### Problem to work on
Find every line in the records below that holds the word "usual", and copy it out.

### Data for this exercise
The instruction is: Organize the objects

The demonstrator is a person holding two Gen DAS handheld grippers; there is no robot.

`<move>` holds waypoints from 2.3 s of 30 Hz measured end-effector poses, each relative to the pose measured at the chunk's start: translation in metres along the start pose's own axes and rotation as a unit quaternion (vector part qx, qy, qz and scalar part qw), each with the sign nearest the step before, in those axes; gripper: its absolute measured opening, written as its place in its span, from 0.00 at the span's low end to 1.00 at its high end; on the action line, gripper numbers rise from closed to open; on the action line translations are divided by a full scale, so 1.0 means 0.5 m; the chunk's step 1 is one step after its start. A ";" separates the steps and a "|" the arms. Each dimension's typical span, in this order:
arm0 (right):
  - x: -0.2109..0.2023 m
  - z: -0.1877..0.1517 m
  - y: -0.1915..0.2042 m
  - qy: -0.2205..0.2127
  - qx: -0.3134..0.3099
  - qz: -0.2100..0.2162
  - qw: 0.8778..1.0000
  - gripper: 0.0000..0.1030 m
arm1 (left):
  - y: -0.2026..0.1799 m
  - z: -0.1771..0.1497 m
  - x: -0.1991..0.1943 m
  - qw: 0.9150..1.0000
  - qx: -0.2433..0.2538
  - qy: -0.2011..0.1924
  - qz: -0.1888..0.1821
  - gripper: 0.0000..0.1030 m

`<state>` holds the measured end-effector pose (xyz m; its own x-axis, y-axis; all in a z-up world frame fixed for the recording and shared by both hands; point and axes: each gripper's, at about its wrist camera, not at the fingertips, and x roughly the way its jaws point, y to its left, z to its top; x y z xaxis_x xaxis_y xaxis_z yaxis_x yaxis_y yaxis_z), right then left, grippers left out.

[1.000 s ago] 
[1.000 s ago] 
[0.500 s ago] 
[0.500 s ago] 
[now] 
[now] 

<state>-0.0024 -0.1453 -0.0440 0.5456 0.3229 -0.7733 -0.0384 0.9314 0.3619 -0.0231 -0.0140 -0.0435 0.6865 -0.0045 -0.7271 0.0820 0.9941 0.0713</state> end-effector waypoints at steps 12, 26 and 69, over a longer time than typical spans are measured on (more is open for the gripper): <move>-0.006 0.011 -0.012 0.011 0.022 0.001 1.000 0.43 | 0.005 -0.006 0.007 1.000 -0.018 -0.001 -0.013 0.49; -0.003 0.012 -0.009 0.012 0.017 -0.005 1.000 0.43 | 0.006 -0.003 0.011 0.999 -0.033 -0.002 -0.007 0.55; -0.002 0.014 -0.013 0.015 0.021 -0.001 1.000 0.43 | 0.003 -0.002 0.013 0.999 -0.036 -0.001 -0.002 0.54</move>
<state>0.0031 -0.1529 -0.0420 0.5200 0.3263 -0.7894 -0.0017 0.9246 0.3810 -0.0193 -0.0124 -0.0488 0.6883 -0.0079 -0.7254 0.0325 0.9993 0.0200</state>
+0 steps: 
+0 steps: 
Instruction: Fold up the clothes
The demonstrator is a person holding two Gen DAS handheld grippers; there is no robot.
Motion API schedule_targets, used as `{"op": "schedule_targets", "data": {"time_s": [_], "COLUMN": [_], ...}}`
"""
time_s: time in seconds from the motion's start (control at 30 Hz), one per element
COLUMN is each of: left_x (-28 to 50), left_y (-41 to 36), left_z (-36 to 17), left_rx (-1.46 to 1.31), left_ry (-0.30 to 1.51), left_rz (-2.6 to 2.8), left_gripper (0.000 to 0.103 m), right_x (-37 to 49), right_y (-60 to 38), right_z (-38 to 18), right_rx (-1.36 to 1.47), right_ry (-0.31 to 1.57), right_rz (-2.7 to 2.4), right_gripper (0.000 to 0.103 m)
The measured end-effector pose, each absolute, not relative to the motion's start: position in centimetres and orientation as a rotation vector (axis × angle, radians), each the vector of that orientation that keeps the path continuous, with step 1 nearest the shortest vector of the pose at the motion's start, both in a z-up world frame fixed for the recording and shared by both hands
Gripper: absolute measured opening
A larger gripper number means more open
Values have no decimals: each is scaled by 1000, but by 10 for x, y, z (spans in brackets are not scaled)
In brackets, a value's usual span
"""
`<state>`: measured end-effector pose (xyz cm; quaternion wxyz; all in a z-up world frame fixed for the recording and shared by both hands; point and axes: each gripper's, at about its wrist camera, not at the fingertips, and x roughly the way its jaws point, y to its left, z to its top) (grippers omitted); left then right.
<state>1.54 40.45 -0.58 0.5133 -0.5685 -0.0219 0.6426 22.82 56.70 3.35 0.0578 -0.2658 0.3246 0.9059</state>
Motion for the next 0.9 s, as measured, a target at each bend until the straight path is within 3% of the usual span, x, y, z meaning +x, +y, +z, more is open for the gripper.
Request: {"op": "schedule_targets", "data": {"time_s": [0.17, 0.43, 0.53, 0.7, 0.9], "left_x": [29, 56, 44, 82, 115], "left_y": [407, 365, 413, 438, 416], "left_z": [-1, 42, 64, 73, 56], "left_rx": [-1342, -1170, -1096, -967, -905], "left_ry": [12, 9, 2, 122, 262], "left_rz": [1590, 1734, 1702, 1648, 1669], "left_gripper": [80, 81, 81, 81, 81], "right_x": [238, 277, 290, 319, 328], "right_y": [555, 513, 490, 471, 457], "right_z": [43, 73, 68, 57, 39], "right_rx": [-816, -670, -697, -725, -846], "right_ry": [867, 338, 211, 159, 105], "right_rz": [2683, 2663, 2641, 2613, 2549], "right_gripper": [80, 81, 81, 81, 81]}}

### Task answer
In brackets, a value's usual span
Motion for the next 0.9 s, as measured, a target at each bend until the straight path is within 3% of the usual span, x, y, z meaning +x, +y, +z, more is open for the gripper.

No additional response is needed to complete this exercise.